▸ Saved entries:
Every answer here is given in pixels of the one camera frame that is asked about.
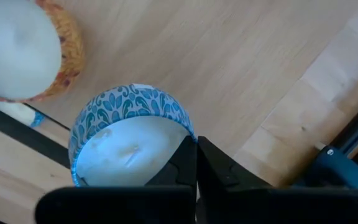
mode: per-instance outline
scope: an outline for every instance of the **candle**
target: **candle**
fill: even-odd
[[[40,7],[0,0],[0,97],[25,99],[45,91],[61,55],[56,29]]]
[[[93,98],[71,129],[69,158],[76,186],[146,184],[191,135],[187,112],[148,85],[119,86]]]
[[[85,64],[76,22],[51,0],[0,0],[0,101],[65,91]]]
[[[85,144],[77,174],[89,185],[144,185],[187,135],[184,127],[161,117],[139,116],[113,123]]]

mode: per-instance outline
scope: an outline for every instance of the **blue patterned candle holder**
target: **blue patterned candle holder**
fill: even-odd
[[[69,159],[76,186],[87,185],[77,175],[77,161],[84,145],[102,129],[124,119],[156,116],[183,126],[194,141],[193,125],[185,109],[169,94],[149,85],[115,87],[94,97],[81,111],[70,132]]]

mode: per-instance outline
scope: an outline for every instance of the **white candle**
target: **white candle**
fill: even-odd
[[[77,174],[89,185],[144,185],[168,162],[186,135],[183,126],[167,118],[124,119],[84,145]]]
[[[0,0],[0,97],[26,99],[57,76],[62,53],[44,11],[25,0]]]
[[[17,121],[32,127],[39,124],[41,117],[43,117],[40,113],[22,103],[0,102],[0,111],[6,113]]]

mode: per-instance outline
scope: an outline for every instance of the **orange patterned candle holder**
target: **orange patterned candle holder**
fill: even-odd
[[[36,0],[55,26],[60,39],[62,64],[53,83],[42,93],[26,99],[9,99],[0,97],[6,102],[30,102],[43,100],[52,95],[63,93],[82,71],[85,65],[85,53],[80,30],[74,19],[61,6],[51,0]]]

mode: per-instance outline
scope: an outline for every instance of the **wooden floor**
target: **wooden floor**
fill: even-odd
[[[67,168],[0,133],[0,221],[35,223],[38,200],[71,185]]]
[[[285,185],[358,111],[358,0],[56,0],[83,28],[87,65],[32,106],[71,127],[94,95],[146,83],[189,111],[197,134]],[[65,145],[67,131],[37,128]],[[0,133],[0,220],[31,223],[68,169]]]

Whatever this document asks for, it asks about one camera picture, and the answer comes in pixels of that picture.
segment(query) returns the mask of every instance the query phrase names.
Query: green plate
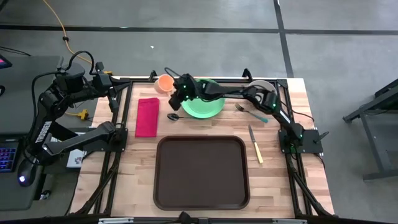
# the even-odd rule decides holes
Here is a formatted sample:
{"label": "green plate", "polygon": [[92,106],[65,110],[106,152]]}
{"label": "green plate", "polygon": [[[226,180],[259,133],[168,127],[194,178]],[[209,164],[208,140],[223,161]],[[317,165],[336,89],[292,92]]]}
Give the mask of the green plate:
{"label": "green plate", "polygon": [[[213,83],[217,83],[211,79],[197,79],[208,80]],[[204,102],[201,99],[187,100],[182,102],[182,108],[191,116],[195,118],[210,118],[218,114],[224,107],[225,98],[220,98],[211,102]]]}

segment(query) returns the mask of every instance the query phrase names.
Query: computer mouse
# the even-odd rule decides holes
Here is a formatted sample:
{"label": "computer mouse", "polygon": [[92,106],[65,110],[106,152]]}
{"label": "computer mouse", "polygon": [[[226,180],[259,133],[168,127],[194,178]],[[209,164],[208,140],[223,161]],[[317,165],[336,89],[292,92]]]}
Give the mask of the computer mouse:
{"label": "computer mouse", "polygon": [[36,165],[33,165],[27,159],[24,159],[19,164],[17,175],[19,185],[22,187],[32,185],[36,176]]}

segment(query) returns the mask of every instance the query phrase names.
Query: concrete floor
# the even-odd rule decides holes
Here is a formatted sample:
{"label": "concrete floor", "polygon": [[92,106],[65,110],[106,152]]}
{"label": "concrete floor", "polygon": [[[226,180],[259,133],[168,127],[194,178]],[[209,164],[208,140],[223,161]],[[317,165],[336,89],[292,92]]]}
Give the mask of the concrete floor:
{"label": "concrete floor", "polygon": [[[69,26],[278,28],[273,0],[51,0]],[[280,0],[286,29],[398,30],[394,0]],[[13,0],[0,24],[58,25],[40,0]],[[169,66],[179,72],[286,77],[279,34],[182,32],[68,32],[75,50],[88,50],[118,75],[148,75]],[[398,35],[287,35],[294,77],[304,78],[323,140],[335,213],[345,218],[397,222],[398,178],[363,182],[377,171],[361,122],[341,119],[397,78]],[[0,30],[0,45],[32,55],[69,58],[58,31]],[[95,109],[95,101],[81,108]],[[61,118],[69,126],[87,126]],[[53,197],[0,219],[63,215],[73,176],[53,177]],[[38,206],[48,213],[39,213]]]}

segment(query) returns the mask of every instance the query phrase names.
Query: wooden table
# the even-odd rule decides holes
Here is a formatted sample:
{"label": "wooden table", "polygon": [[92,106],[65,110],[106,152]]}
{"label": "wooden table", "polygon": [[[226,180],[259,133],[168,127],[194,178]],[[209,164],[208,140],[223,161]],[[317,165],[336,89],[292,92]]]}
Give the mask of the wooden table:
{"label": "wooden table", "polygon": [[[288,78],[290,99],[293,110],[311,115],[310,105],[302,78]],[[137,104],[140,98],[158,97],[160,99],[159,125],[156,138],[135,138]],[[292,198],[284,155],[280,152],[277,131],[279,123],[270,115],[254,111],[269,119],[268,123],[258,121],[248,113],[238,111],[234,104],[253,110],[250,102],[226,99],[222,112],[205,120],[181,119],[171,121],[166,117],[173,110],[168,104],[168,96],[156,93],[153,83],[136,83],[132,89],[131,104],[127,119],[129,137],[126,151],[121,156],[118,180],[113,201],[112,216],[129,217],[177,217],[180,211],[162,211],[153,201],[154,171],[157,143],[170,135],[235,135],[246,144],[249,169],[250,202],[242,210],[188,211],[193,217],[230,217],[230,218],[290,218],[294,217]],[[186,115],[183,109],[177,114]],[[313,127],[310,118],[295,114],[295,121],[304,128]],[[93,119],[93,126],[110,121],[112,114],[107,98],[100,98]],[[261,150],[263,164],[259,164],[251,142],[248,124],[253,128]],[[96,152],[84,160],[75,190],[71,212],[77,211],[88,200],[101,174],[104,153]],[[328,183],[322,163],[313,154],[303,154],[303,164],[307,184],[314,196],[333,213]],[[305,211],[302,192],[297,186],[300,208]],[[106,204],[108,190],[105,189],[103,207]]]}

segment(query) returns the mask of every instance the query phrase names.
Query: metal frame
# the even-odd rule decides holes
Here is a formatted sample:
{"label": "metal frame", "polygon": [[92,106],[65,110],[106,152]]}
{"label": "metal frame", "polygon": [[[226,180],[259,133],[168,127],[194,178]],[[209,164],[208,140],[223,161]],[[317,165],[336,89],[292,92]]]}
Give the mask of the metal frame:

▸ WHAT IS NEEDED: Repeat every line of the data exactly, but do not include pictures.

▸ EXERCISE OUTPUT:
Every answer here is given in pixels of the one camera frame that is asked about.
mode: per-instance outline
scope: an outline for every instance of the **candle**
target: **candle**
fill: even-odd
[[[40,7],[0,0],[0,97],[25,99],[45,91],[61,55],[56,29]]]
[[[93,98],[71,129],[69,158],[76,186],[146,184],[191,135],[187,112],[148,85],[119,86]]]
[[[85,64],[76,22],[51,0],[0,0],[0,101],[65,91]]]
[[[85,144],[77,174],[89,185],[144,185],[187,135],[184,127],[161,117],[139,116],[113,123]]]

mode: per-instance outline
scope: an outline for every instance of the **blue patterned candle holder**
target: **blue patterned candle holder**
fill: even-odd
[[[69,159],[76,186],[87,185],[77,175],[77,161],[84,145],[102,129],[124,119],[156,116],[183,126],[194,141],[193,125],[185,109],[169,94],[149,85],[115,87],[94,97],[81,111],[70,132]]]

mode: per-instance outline
scope: an outline for every instance of the **white candle**
target: **white candle**
fill: even-odd
[[[77,174],[89,185],[144,185],[168,162],[186,135],[183,126],[167,118],[124,119],[84,145]]]
[[[0,0],[0,97],[26,99],[57,76],[62,53],[44,11],[25,0]]]
[[[17,121],[32,127],[39,124],[41,117],[43,117],[40,113],[22,103],[0,102],[0,111],[6,113]]]

mode: per-instance outline
scope: an outline for every instance of the **orange patterned candle holder**
target: **orange patterned candle holder**
fill: even-odd
[[[36,0],[55,26],[60,39],[62,64],[53,83],[42,93],[26,99],[9,99],[0,97],[6,102],[30,102],[43,100],[52,95],[63,93],[82,71],[85,65],[85,53],[80,30],[74,19],[61,6],[51,0]]]

mode: per-instance outline
scope: an outline for every instance of the **wooden floor**
target: **wooden floor**
fill: even-odd
[[[67,168],[0,133],[0,221],[35,223],[38,200],[71,185]]]
[[[285,185],[358,111],[358,0],[56,0],[83,28],[87,65],[32,106],[71,127],[94,95],[146,83],[189,111],[197,134]],[[65,145],[67,131],[37,128]],[[0,133],[0,220],[31,223],[68,169]]]

Whatever this document asks for, it asks about one camera picture, and the answer comes in pixels of that picture.
segment(query) returns the mask of every instance the query phrase names.
Query: green plate
# the even-odd rule decides holes
Here is a formatted sample:
{"label": "green plate", "polygon": [[92,106],[65,110],[106,152]]}
{"label": "green plate", "polygon": [[[226,180],[259,133],[168,127],[194,178]],[[209,164],[208,140],[223,161]],[[317,165],[336,89],[292,92]]]}
Give the mask of the green plate:
{"label": "green plate", "polygon": [[[213,83],[217,83],[211,79],[197,79],[208,80]],[[204,102],[201,99],[187,100],[182,102],[182,108],[191,116],[195,118],[210,118],[218,114],[224,107],[225,98],[220,98],[211,102]]]}

segment(query) returns the mask of every instance the query phrase names.
Query: computer mouse
# the even-odd rule decides holes
Here is a formatted sample:
{"label": "computer mouse", "polygon": [[92,106],[65,110],[106,152]]}
{"label": "computer mouse", "polygon": [[[226,180],[259,133],[168,127],[194,178]],[[209,164],[208,140],[223,161]],[[317,165],[336,89],[292,92]]]}
Give the mask of the computer mouse:
{"label": "computer mouse", "polygon": [[36,165],[33,165],[27,159],[24,159],[19,164],[17,175],[19,185],[22,187],[32,185],[36,176]]}

segment(query) returns the mask of every instance the query phrase names.
Query: concrete floor
# the even-odd rule decides holes
Here is a formatted sample:
{"label": "concrete floor", "polygon": [[92,106],[65,110],[106,152]]}
{"label": "concrete floor", "polygon": [[[226,180],[259,133],[168,127],[194,178]],[[209,164],[208,140],[223,161]],[[317,165],[336,89],[292,92]]]}
Give the mask of the concrete floor:
{"label": "concrete floor", "polygon": [[[69,26],[278,28],[273,0],[51,0]],[[280,0],[286,29],[398,30],[394,0]],[[13,0],[0,24],[58,25],[40,0]],[[169,66],[179,72],[286,77],[279,34],[182,32],[68,32],[75,50],[88,50],[118,75],[148,75]],[[398,35],[287,35],[294,77],[304,78],[323,140],[335,213],[345,218],[397,222],[398,178],[363,182],[377,171],[361,122],[341,119],[397,78]],[[0,30],[0,45],[32,55],[69,58],[58,31]],[[95,109],[95,101],[81,108]],[[61,118],[69,126],[87,126]],[[53,197],[0,219],[63,215],[73,176],[53,177]],[[38,206],[48,213],[39,213]]]}

segment(query) returns the mask of every instance the query phrase names.
Query: wooden table
# the even-odd rule decides holes
Here is a formatted sample:
{"label": "wooden table", "polygon": [[92,106],[65,110],[106,152]]}
{"label": "wooden table", "polygon": [[[226,180],[259,133],[168,127],[194,178]],[[209,164],[208,140],[223,161]],[[317,165],[336,89],[292,92]]]}
Give the mask of the wooden table:
{"label": "wooden table", "polygon": [[[288,78],[290,99],[293,110],[311,115],[310,105],[302,78]],[[137,104],[140,98],[158,97],[160,99],[159,125],[156,138],[135,138]],[[292,198],[284,155],[280,152],[277,131],[279,123],[270,115],[254,111],[269,119],[268,123],[258,121],[248,113],[238,111],[234,104],[253,110],[250,102],[226,99],[222,112],[205,120],[181,119],[171,121],[166,117],[173,110],[168,104],[168,96],[156,93],[153,83],[136,83],[132,89],[131,104],[127,119],[129,137],[126,151],[121,156],[118,180],[113,201],[112,216],[129,217],[177,217],[180,211],[162,211],[153,201],[154,171],[157,143],[170,135],[235,135],[246,144],[249,169],[250,202],[242,210],[188,211],[193,217],[230,217],[230,218],[290,218],[294,217]],[[186,115],[183,109],[177,114]],[[313,127],[310,118],[295,114],[295,121],[304,128]],[[93,119],[93,126],[110,121],[112,114],[107,98],[100,98]],[[261,150],[263,164],[259,164],[251,142],[248,124],[253,128]],[[96,152],[84,160],[75,190],[71,212],[77,211],[88,200],[101,174],[104,153]],[[328,183],[322,163],[313,154],[303,154],[303,164],[307,184],[314,196],[333,213]],[[305,211],[302,192],[297,186],[300,208]],[[106,204],[108,190],[105,189],[103,207]]]}

segment(query) returns the mask of every instance the query phrase names.
Query: metal frame
# the even-odd rule decides holes
Here is a formatted sample:
{"label": "metal frame", "polygon": [[92,106],[65,110],[106,152]]}
{"label": "metal frame", "polygon": [[[226,180],[259,133],[168,127],[194,178]],[[209,164],[208,140],[223,161]],[[317,165],[336,89],[292,92]]]}
Give the mask of the metal frame:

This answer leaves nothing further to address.